It's clear that you're against this move and I can understand why but to say there are no positives and are only negatives is just wrong.

1. Breaking into China is extremely difficult. The Chinese government often makes it harder for foreign-controlled companies to break into the Chinese market due to the Made in China 2025 policy. However, being owned by a Chinese company or partnered with one often makes it much easier to get around these barriers. This acquisition will remove some of the blocks Amer Sport would have faced moving into the country.

2. Acquiring a new sales force is not cheap nor are they quickly effective especially when moving into a country with little to no exposure to a certain business segment. With this acquisition, Amer Sports will now be able to use the Anta Sports sales team as well as network to get their products into the Chinese market in a faster and more efficient manner than they would have been able to do on their own. FWIW, in 2009 they sold just 11mn Euros worth of product in China, in 2016 it was 100mn. The US market to them is worth over $1bn. The Chinese market is almost certainly larger than the US market for all these goods.

3. With this new market, there will be a need for more products. More products means more manufacturing. More manufacturing means more workers. Now, there is a very good chance that Anta will want Chinese manufacturing facilities, BUT, that does not mean there won't be an increase out of the European facilities. It takes time to build new plants and then ramp up manufacturing. It doesn't happen overnight.

If anything, this acquisition means that Armada is more likely to survive than actually fall apart.

Now let's critique some of your other points:

1. Amer Sport has grown at a slower rate over the past 5 years than Anta Sport. By your logic, Amer Sport would be more likely to cut these smaller parts of their business than Anta. As stated above, this new move brings Amer into a massive market which is hugely beneficial to growth for all of their portfolio companies.

2. Anta has not seen a reduction in employees since 2010-2011. Amer Sports is roughly the same. They've been flat however while Anta has grown.

3. The intimacy argument is just bad. How do you know it didn't change when it was acquired? It's hardly been a year. What makes you think Anta will do that?
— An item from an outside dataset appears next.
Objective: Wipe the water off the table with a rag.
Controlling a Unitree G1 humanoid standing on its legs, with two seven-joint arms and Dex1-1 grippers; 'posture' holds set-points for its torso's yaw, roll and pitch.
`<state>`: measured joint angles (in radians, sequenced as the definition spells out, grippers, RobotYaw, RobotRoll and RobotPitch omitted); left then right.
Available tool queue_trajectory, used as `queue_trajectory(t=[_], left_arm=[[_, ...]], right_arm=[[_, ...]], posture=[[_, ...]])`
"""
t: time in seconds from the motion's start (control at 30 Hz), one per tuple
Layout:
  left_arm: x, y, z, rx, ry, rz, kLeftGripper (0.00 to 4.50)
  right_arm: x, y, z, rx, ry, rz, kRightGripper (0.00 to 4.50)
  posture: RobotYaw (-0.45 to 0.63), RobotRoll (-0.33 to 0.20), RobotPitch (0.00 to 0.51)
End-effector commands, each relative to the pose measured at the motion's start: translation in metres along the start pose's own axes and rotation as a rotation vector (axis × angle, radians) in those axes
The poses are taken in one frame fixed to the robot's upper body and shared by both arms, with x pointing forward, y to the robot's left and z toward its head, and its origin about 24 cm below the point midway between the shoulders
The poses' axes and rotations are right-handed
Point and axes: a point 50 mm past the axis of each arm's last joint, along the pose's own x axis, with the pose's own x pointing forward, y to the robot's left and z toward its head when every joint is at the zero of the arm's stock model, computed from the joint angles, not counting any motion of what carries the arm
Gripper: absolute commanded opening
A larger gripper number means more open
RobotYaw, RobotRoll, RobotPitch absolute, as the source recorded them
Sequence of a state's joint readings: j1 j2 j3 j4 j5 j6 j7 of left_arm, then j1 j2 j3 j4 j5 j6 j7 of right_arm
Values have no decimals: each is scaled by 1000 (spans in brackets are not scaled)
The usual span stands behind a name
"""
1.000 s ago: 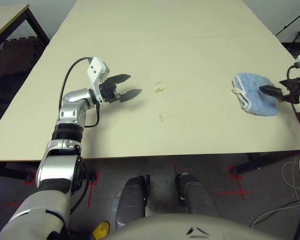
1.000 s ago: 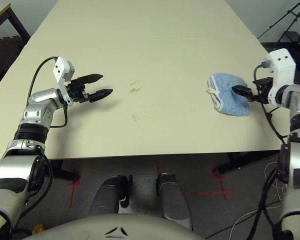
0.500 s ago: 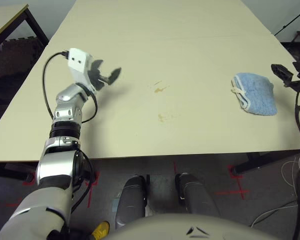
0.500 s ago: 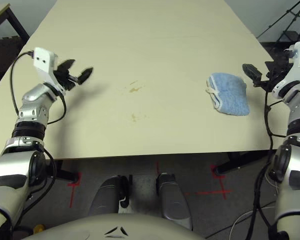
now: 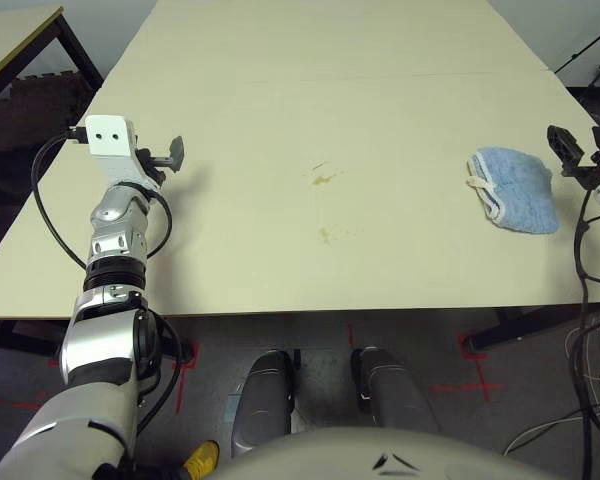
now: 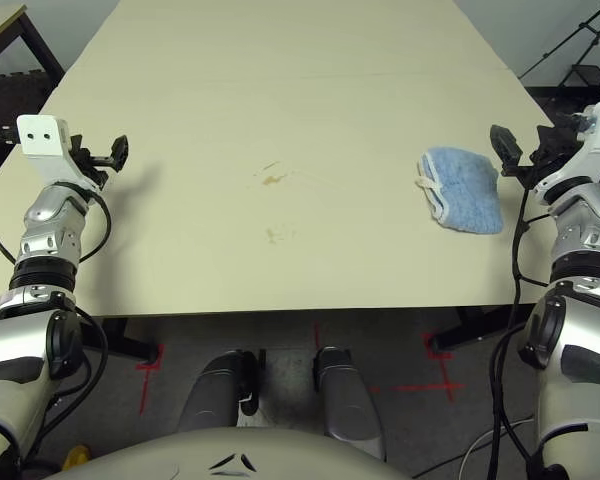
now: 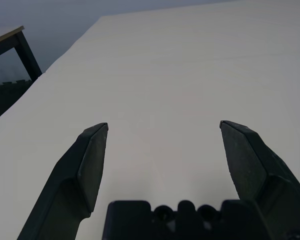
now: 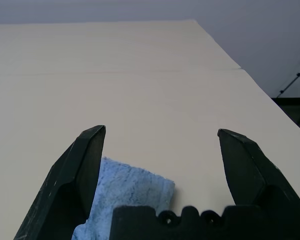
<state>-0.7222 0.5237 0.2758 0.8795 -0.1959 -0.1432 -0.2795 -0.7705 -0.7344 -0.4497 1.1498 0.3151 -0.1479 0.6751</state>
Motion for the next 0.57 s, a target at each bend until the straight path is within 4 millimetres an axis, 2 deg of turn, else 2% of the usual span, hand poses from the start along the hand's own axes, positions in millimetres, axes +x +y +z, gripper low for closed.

4. Anta has no other winter-sports brands like Amer Sports (they do have a JV with Descente JP). They focus on more spring/summer/fall sports, which caters to the lower and middle-income groups. Amer Sports does not with the likes of Enve, Mavic, Arc'teryx, Peak Performance, Suunto, etc. and we all know skiing is certainly not cheap. This almost certainly means that Anta will not look to change their products to fit the lower-class but will now cater to the upper class. There is almost zero incentive for them to try to change these brands to cater to that lower class nor would they cut them outright.

Finally, Amer Sports will be operated independently of Anta, with the current executives from Amer set to continue on.

**This post was edited on Jan 4th 2019 at 10:39:23am
 
13980903:VinnieF said:
Micromanagement is not a worry for takeovers like this and not why people should be upset.

As you say, these companies would be a small portion of their business. This means if a company like Armada starts underperforming there's little incentive to try and save it, it would make more sense for them to just axe it. There's also less intimacy with the company and the product, so cuts to quality and staff are far more likely.

These are inherently opposing and contradictory thoughts. If Anta allows businesses to operate autonomously, how is it then that quality is adversely affected and staff is laid off? you kind of have to pick one, there.

there's two sides to your argument... if standalone brands like Armada being to under perform, Anta has the leverage to lift their performance.

13980903:VinnieF said:
Also the most obvious reason to be against a Chinese takeover is the economics of it. Profits are now going to China instead of Finland. This means lost government revenue in corporate tax and income tax on shareholders. Positive trickle-down effects are now in China, not Finland.

There is no positive to this. Only negatives.

i don't think you fully understand the economics of a deal like this.
 
13980939:BenWhit said:
These are inherently opposing and contradictory thoughts. If Anta allows businesses to operate autonomously, how is it then that quality is adversely affected and staff is laid off? you kind of have to pick one, there.

there's two sides to your argument... if standalone brands like Armada being to under perform, Anta has the leverage to lift their performance.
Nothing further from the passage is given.